Chemistry Department, University of Isfahan, Hezar Jarib, Isfahan, 81746-73441, Iran.
Chemistry Department, University of Isfahan, Hezar Jarib, Isfahan, 81746-73441, Iran.
Colloids Surf B Biointerfaces. 2018 May 1;165:135-143. doi: 10.1016/j.colsurfb.2018.01.052. Epub 2018 Jan 31.
Nickel-cysteine nanostructures (Ni-CysNSs) are prepared by a simple wet chemistry procedure under mild conditions, in which l-cysteine acts both as precursor and structure directing agent. This method involves the reaction of nickel chloride with l-cysteine, followed by simultaneous adjusting the pH in the range of 6-8.5 by addition of an aqueous NaOH solution. The structure and morphology of the prepared products are characterized using various techniques, including X-ray powder diffraction (XRD), Fourier transform-infrared (FT-IR) spectroscopy, CHNS elemental analysis, Field emission scanning electron microscopy (FESEM) and Transmission electron microscopy (TEM). The effects of a variety of synthetic conditions on the structure and morphology of the Ni-CysNSs are studied, including the molar ratio of precursors, dispersing solvent, pH value of the reaction solution, reaction time and reaction temperature. FT-IR measurements reveal that synthesized Ni-CysNSs contain many free carboxylic groups on the surface, which could be used as binding sites to anchor biological molecules in order to develop various bioelectronic devices. In this work, the applicability of synthesized nanostructure in biosensing is studied by using Ni-CysNSs as a platform for covalently immobilization of GOx, as a model enzyme, on the surface. Cyclic voltammetric measurements reveal that the direct electron transfer from the active center of GOx to the glassy carbon electrode facilitated upon its immobilization on the Ni-CysNSs film. More importantly, GOx preserves its native structure and catalytic activity for the oxidation of glucose after immobilization on the Ni-CysNSs surface. The electrocatalytic characteristics of the GC/NiCysNS/GOx electrode toward the oxidation of glucose are investigated by cyclic voltammetry, which displayed acceptable electrical and sensing performance. Simple preparation of Ni-CysNPs and their biocompatibility make them attractive platforms for integration of various biomolecules such as proteine/enzymes with surface.
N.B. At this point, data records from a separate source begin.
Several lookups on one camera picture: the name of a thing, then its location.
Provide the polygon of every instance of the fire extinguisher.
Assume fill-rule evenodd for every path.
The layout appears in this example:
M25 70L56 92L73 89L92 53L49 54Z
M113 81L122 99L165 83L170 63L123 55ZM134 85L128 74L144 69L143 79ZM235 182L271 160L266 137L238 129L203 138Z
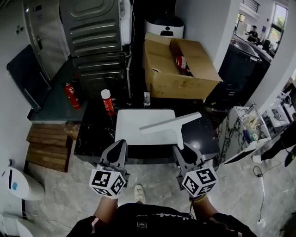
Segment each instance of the fire extinguisher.
M71 82L67 82L64 85L64 91L66 92L68 98L70 99L70 102L71 102L73 108L74 109L81 108L81 105L79 103L77 96L75 95L75 90L74 90Z

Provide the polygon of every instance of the bracelet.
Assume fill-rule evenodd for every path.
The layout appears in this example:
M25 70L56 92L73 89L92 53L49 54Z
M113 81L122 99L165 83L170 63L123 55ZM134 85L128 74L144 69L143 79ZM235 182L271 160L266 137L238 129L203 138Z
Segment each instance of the bracelet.
M198 203L198 202L201 202L202 200L204 200L206 197L207 197L207 195L205 194L204 196L202 196L199 199L191 199L191 198L189 198L189 201L192 202L192 203Z

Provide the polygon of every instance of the white bottle cap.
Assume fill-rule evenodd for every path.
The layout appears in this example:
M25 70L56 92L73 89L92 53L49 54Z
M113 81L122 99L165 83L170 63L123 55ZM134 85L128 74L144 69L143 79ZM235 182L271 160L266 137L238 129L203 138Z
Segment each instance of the white bottle cap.
M103 99L108 99L109 97L111 97L110 90L107 90L107 89L102 90L101 96Z

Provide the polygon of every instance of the white t-shaped object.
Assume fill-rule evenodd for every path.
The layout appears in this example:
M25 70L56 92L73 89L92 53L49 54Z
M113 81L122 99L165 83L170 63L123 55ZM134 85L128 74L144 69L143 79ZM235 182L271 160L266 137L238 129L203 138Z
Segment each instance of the white t-shaped object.
M169 119L169 120L166 120L163 122L140 127L139 129L142 134L147 134L147 133L157 132L157 131L162 131L162 130L167 130L167 129L173 129L178 136L178 147L181 150L183 150L184 145L183 145L183 137L182 137L182 132L181 132L182 125L187 124L193 120L196 120L196 119L200 118L201 116L202 115L200 114L200 112L191 113L191 114L187 114L187 115L184 115L181 117L172 118L172 119Z

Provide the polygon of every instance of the person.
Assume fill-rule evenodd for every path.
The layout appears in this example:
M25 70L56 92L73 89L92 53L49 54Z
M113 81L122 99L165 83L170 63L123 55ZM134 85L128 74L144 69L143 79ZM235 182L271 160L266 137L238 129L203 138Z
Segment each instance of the person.
M252 25L252 27L253 27L252 31L246 32L246 35L249 35L247 40L250 41L250 42L256 42L257 38L258 38L257 26Z
M262 155L252 156L253 162L261 164L263 161L275 157L275 155L281 150L296 145L296 114L293 114L293 120L293 123L282 133L280 139L275 142L275 144L268 151L264 152ZM293 148L293 150L287 155L286 159L291 159L294 154L296 154L296 149Z
M141 185L135 186L135 201L117 207L117 199L103 196L94 216L79 221L68 237L113 236L121 232L128 235L256 236L234 217L219 213L206 195L190 199L196 219L170 207L147 205Z
镍-半胱氨酸纳米结构(Ni-CysNSs)是通过在温和条件下的简单湿化学程序制备的,其中 L-半胱氨酸既作为前体又作为结构导向剂。该方法涉及氯化镍与 L-半胱氨酸的反应,随后通过添加水性 NaOH 溶液将 pH 值同时调整到 6-8.5 的范围内。使用各种技术,包括 X 射线粉末衍射(XRD)、傅里叶变换-红外(FT-IR)光谱、CHNS 元素分析、场发射扫描电子显微镜(FESEM)和透射电子显微镜(TEM),对制备产物的结构和形态进行了表征。研究了各种合成条件对 Ni-CysNSs 结构和形态的影响,包括前体的摩尔比、分散溶剂、反应溶液的 pH 值、反应时间和反应温度。FT-IR 测量表明,合成的 Ni-CysNSs 表面含有许多游离羧酸基团,这些基团可以作为结合位点来固定生物分子,以开发各种生物电子器件。在这项工作中,通过使用 Ni-CysNSs 作为固定 GOx 的平台,研究了合成纳米结构在生物传感中的适用性,GOx 是一种模型酶。循环伏安测量表明,GOx 的活性中心在固定在 Ni-CysNSs 薄膜上后,其电子可直接转移到玻璃碳电极上。更重要的是,GOx 在固定到 Ni-CysNSs 表面后保留了其天然结构和对葡萄糖氧化的催化活性。通过循环伏安法研究了 GC/NiCysNS/GOx 电极对葡萄糖氧化的电催化特性,显示出可接受的电和传感性能。Ni-CysNPs 的简单制备及其生物相容性使它们成为与表面整合各种生物分子(如蛋白质/酶)的有吸引力的平台。